— Work instructions —
Output only the lines below that start at the line containing "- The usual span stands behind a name" and end at the line containing "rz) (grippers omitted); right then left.", with both ends kept.

— Data extracted from a collection —
----------------------------------------

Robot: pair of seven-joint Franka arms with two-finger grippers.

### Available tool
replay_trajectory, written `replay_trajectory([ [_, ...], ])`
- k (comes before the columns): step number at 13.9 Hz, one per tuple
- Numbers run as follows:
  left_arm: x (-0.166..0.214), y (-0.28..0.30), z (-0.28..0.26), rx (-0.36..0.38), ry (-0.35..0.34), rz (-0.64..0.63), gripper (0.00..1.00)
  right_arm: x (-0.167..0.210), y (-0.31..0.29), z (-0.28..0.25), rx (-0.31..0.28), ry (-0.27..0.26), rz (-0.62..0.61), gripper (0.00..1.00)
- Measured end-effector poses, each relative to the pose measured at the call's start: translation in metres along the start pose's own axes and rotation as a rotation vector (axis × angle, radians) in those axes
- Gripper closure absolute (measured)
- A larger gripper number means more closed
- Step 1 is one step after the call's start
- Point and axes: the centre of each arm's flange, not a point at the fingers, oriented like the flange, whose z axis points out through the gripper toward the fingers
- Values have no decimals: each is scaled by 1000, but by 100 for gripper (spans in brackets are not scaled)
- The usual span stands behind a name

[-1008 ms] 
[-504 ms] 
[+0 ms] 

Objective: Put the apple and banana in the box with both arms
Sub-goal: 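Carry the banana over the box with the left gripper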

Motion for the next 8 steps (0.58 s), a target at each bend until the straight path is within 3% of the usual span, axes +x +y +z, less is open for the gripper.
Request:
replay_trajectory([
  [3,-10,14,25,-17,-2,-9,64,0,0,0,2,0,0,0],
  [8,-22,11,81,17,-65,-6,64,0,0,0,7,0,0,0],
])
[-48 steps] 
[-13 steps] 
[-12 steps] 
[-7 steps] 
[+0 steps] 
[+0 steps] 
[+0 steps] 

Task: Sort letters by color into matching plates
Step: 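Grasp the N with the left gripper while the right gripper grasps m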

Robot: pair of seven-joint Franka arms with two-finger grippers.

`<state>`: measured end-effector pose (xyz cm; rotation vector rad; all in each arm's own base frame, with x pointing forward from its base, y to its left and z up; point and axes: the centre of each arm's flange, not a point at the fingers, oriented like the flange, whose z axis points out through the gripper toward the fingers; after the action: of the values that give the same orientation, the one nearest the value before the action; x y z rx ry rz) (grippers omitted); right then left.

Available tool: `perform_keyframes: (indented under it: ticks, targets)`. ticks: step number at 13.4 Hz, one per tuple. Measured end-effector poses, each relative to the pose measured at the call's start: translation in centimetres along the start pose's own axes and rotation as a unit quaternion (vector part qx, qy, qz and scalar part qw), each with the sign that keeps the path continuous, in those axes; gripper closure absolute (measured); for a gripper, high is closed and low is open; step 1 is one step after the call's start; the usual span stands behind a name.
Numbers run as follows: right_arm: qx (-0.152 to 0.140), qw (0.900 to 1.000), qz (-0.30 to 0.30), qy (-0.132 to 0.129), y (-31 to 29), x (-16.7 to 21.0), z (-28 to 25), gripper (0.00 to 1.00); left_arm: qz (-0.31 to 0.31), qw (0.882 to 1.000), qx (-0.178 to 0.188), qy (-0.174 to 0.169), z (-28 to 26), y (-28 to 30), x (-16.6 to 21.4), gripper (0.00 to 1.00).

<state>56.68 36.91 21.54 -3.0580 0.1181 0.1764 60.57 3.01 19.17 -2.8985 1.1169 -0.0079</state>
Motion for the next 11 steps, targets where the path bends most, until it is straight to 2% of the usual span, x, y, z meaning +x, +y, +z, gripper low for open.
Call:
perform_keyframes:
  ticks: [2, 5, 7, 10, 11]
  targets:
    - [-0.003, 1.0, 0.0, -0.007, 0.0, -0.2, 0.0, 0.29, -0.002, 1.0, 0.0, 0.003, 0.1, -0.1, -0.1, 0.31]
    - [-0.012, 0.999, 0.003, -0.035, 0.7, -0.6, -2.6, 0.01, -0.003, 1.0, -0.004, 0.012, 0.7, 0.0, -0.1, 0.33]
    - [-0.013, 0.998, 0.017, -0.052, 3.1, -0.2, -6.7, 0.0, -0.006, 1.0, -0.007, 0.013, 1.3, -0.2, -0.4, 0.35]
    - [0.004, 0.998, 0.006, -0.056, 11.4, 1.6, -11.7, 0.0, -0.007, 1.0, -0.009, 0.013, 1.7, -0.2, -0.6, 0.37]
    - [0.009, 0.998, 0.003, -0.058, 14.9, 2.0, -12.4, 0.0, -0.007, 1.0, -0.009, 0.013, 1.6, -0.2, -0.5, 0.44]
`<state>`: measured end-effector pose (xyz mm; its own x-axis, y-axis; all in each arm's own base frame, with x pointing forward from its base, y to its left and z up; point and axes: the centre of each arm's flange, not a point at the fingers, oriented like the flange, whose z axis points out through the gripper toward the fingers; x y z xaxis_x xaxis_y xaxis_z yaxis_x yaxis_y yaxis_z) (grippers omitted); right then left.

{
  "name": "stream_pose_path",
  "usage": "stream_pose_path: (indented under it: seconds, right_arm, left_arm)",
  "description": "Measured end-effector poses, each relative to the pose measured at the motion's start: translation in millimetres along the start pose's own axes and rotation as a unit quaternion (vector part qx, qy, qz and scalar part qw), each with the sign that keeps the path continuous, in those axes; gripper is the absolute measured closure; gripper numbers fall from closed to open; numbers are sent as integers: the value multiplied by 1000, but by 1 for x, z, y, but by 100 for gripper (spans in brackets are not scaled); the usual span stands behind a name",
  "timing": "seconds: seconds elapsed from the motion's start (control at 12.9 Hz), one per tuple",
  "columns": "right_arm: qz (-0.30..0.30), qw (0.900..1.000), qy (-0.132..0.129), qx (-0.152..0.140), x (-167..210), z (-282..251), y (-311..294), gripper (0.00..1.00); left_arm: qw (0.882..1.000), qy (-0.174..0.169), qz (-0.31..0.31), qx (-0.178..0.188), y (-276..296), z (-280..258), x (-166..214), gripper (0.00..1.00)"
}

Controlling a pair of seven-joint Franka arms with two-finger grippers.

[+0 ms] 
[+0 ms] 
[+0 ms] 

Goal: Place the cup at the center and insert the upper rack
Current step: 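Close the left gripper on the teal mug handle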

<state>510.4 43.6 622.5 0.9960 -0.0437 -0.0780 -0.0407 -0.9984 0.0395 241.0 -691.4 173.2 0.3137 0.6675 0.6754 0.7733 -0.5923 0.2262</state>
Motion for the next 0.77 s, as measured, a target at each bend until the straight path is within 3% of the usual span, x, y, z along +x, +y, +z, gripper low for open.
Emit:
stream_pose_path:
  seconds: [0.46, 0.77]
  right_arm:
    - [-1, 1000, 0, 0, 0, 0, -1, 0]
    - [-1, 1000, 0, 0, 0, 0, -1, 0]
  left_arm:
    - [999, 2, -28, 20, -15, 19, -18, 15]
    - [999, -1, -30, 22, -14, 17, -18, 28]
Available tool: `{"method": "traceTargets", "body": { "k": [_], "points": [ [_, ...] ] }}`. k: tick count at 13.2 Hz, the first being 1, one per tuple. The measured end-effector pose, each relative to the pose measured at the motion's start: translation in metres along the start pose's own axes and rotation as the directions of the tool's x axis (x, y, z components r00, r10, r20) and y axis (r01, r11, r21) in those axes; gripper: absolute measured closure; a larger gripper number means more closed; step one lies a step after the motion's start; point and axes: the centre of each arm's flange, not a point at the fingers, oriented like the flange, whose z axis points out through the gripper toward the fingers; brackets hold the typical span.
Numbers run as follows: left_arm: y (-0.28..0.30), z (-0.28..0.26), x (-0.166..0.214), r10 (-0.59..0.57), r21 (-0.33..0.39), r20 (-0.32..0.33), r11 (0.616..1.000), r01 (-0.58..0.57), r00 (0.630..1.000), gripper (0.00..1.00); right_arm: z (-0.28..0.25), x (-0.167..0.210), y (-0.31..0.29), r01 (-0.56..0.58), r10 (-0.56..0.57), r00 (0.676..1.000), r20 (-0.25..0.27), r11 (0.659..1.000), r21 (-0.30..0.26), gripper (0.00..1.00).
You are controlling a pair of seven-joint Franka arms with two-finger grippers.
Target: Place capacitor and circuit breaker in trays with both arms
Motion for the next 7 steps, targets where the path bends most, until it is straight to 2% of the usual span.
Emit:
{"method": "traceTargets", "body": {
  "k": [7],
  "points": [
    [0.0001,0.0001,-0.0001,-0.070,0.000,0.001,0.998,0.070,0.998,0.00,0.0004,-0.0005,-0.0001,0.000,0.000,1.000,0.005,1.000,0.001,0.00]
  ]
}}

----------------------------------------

— Expected answer —
- The usual span stands behind a name

[-1008 ms] 
[-504 ms] 
[+0 ms] 

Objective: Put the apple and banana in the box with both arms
Sub-goal: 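Carry the banana over the box with the left gripper
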
Motion for the next 8 steps (0.58 s), a target at each bend until the straight path is within 3% of the usual span, axes +x +y +z, less is open for the gripper.
Request:
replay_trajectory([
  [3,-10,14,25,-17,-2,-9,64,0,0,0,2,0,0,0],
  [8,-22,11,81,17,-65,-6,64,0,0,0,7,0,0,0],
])
[-48 steps] 
[-13 steps] 
[-12 steps] 
[-7 steps] 
[+0 steps] 
[+0 steps] 
[+0 steps] 

Task: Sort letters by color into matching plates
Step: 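Grasp the N with the left gripper while the right gripper grasps m
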
Robot: pair of seven-joint Franka arms with two-finger grippers.

`<state>`: measured end-effector pose (xyz cm; rotation vector rad; all in each arm's own base frame, with x pointing forward from its base, y to its left and z up; point and axes: the centre of each arm's flange, not a point at the fingers, oriented like the flange, whose z axis points out through the gripper toward the fingers; after the action: of the values that give the same orientation, the one nearest the value before the action; x y z rx ry rz) (grippers omitted); right then left.

The exercise has been carried out in full.